BEGIN Data section
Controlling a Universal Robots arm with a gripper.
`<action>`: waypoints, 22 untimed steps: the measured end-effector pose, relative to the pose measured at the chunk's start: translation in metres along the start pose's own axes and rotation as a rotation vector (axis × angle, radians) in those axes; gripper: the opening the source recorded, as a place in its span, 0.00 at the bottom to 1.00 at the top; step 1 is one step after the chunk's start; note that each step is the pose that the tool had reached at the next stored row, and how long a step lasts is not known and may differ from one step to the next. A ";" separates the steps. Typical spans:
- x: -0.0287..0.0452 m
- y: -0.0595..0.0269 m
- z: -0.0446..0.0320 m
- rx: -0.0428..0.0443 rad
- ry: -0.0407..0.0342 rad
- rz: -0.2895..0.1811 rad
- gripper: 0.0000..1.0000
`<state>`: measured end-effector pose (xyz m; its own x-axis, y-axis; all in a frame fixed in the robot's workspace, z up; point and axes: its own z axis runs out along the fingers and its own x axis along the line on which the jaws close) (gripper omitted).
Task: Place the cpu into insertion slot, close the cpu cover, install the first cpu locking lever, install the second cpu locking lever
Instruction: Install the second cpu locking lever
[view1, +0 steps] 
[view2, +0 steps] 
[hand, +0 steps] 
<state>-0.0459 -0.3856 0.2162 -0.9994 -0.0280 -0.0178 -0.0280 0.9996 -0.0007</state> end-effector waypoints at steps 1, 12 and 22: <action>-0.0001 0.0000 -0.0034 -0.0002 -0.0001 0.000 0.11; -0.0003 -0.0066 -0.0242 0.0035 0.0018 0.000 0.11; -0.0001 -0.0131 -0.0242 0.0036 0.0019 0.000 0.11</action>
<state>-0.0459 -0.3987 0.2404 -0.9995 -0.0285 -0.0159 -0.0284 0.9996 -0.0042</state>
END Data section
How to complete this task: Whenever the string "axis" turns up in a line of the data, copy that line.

Result of this exercise:
`<action>`: waypoints, 22 untimed steps: the measured end-effector pose, relative to the pose measured at the chunk's start: translation in metres along the start pose's own axes and rotation as a rotation vector (axis × angle, radians) in those axes; gripper: the opening the source recorded, as a place in its span, 0.00 at the bottom to 1.00 at the top; step 1 is one step after the chunk's start; note that each step is the pose that the tool had reached at the next stored row, and how long a step lasts is not known and may differ from one step to the next. A ";" separates the steps. Typical spans:
`<state>`: measured end-effector pose (xyz m; its own x-axis, y-axis; all in a frame fixed in the robot's workspace, z up; point and axes: its own z axis runs out along the fingers and its own x axis along the line on which the jaws close) (gripper omitted).

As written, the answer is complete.